▶ Work to be completed
Would you write out the listing verbatim and skip every picture in it?

--------

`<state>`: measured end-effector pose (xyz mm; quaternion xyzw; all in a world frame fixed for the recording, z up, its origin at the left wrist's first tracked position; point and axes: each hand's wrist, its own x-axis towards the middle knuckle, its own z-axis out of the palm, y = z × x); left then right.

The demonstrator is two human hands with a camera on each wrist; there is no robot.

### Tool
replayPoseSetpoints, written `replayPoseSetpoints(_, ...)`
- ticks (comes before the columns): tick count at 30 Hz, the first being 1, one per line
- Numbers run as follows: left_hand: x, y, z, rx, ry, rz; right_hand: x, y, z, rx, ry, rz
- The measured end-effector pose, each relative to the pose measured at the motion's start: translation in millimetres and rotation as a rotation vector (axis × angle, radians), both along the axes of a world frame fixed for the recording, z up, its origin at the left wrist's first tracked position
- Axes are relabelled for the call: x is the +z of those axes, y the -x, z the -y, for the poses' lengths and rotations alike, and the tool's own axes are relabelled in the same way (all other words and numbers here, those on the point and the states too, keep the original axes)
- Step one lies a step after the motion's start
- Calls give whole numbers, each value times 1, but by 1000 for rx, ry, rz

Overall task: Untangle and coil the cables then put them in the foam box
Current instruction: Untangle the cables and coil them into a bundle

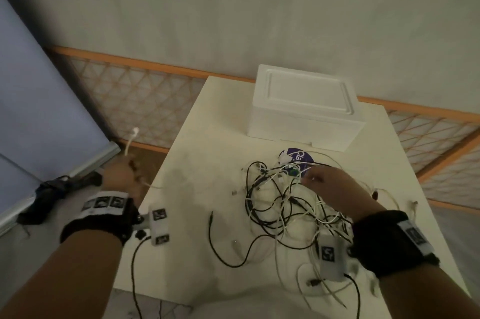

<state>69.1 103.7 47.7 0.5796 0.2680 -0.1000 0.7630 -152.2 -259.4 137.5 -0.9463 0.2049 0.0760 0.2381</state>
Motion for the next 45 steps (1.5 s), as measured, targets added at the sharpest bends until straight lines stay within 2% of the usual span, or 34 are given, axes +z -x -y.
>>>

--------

▶ Written response
`<state>`: measured end-effector pose (xyz mm; quaternion xyzw; all in a world frame fixed for the recording, z up, its origin at the left wrist's first tracked position; point and axes: each hand's wrist, its own x-axis towards the middle knuckle, its own z-axis out of the palm, y = z × x); left then right.

The demonstrator is two human hands with a camera on each wrist; there is no robot.

### Tool
replayPoseSetpoints, written `replayPoseSetpoints(_, ...)`
- ticks (comes before the columns): tick count at 30 Hz, the first being 1, one per line
- Numbers run as follows: left_hand: x, y, z, rx, ry, rz; right_hand: x, y, z, rx, ry, rz
- The measured end-effector pose, each relative to the pose measured at the motion's start: translation in millimetres and rotation as a rotation vector (axis × angle, radians), both along the axes of a world frame fixed for the recording, z up, its origin at the left wrist's first tracked position
- Axes are relabelled for the call: x is the +z of those axes, y the -x, z the -y, for the poses' lengths and rotations alike, and the tool's own axes are relabelled in the same way (all other words and numbers here, those on the point and the states too, keep the original axes)
- Step one lies a step after the motion's start
- Calls give whole numbers, each value times 1, but by 1000 for rx, ry, rz

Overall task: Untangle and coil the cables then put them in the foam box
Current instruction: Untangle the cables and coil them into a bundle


<state>69.1 103.7 47.7 0.5796 0.2680 -0.1000 0.7630 -152.2 -259.4 137.5 -0.9463 0.2049 0.0760 0.2381</state>
Motion for the next 45 steps (1.5 s), as measured, targets added at the sharpest bends until straight lines stay within 2% of the usual span, or 34 are given, axes +z -x -y.
>>>

The exercise has nothing more to it.